Possibly the best pancakes ever? I used Love and Lemons’ recipe.
Posted on Thursday 6 March 2014
Them and a bunch of greens half topped with broccoli, mushroom, chopped brazil nuts and cashews, strawberries and celery. A dressing of herb de provence and marjoram, olive oil and white wine vinegar. The strawberries from Chile, mushrooms from Quebec, nuts packaged in Toronto with no sign of source before there. The kale, tatsoi, red romaine, swiss chard, mizuna, baby lettuce, crucifer leaves, spinach, and/or chicory and/or arugula came from Quebec. No, wait, packaged in Quebec, from somewhere in USA. Somewhere. The parsnips came from who knows where but were packaged in New Jersey. All the food we could grow here and we import from New Jersey? Funny food system.

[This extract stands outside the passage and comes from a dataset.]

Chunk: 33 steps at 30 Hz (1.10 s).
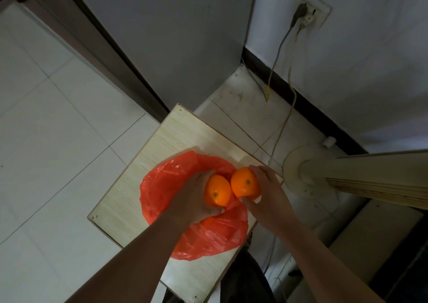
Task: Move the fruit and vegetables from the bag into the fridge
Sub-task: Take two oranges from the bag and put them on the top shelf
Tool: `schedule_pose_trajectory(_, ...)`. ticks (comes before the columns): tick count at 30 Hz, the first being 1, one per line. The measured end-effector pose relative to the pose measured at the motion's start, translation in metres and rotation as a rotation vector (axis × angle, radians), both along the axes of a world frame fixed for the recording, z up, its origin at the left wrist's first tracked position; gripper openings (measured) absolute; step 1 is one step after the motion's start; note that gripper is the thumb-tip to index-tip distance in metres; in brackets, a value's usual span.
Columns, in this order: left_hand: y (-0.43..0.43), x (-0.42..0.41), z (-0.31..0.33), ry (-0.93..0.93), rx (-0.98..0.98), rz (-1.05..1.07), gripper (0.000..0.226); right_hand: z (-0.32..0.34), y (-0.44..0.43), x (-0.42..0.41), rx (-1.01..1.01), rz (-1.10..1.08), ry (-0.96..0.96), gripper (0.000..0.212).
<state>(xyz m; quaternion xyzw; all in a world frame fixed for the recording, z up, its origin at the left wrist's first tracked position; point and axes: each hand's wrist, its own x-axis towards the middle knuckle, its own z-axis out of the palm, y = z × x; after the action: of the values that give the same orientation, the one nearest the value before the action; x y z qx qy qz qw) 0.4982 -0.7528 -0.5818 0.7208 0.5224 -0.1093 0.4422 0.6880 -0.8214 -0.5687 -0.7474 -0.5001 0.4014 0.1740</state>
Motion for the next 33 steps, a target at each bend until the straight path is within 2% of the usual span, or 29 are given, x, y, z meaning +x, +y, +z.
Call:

And some McCain spicy spirals. Even if it takes a few meals, it’s still single use plastic. The package says made with “good food starts from the ground up. That’s why our Superspirals® potato products are made with canola oil and the goodness of 100% real potatoes” as if that were a perk, as if that were not satire. Incidentally 12 ingredients, including the aggregate of “spices”. What were we thinking.
Ah, McCains, established in 1957 in New Brunswick, based on 2012 sales, it is the 30th largest private company in Canada, (according to The Globe and Mail’s Report on Business), with 19,000 employees, a multinational in 2 dozen countries. Can a corporation honour one particular patch of soil for 7 generations? Does it, with its over 6 billion dollars of revenue? 2 nations, good, but 12 nations evil? Local good practice causes success, and success means moral failure presumed? That would be sloppy thinking. They say they are committed to improving best practices.
Posted on Wednesday 5 March 2014
Posted on Tuesday 4 March 2014
Hubby went with the herbed crepe with salad and I had the sweet English with berries at a Thing for Chocolate on Wellington.
Posted on Monday 3 March 2014
I’ve been meaning to make this tarte tatin for a while, with the last of that apple. The recipe calls for 5-6 medium apples. I used that one huge one.
Beautiful. I left out the 1/4 cup honey, and the lemon zest, and added an extra tsp of lemon juice (nothing like altering a recipe you’ve never had and never made) and it still worked. Still, very sweet.
The texture of the standard lie crust is different, cakier for the baking for 45 minutes in cast iron in sauce. Somehow it took me closer to 2 hours than the suggested 1 hour in all but it worked well and I’d do it again. There’s a variation of the recipe that included candied ginger which would add a nice flavour profile.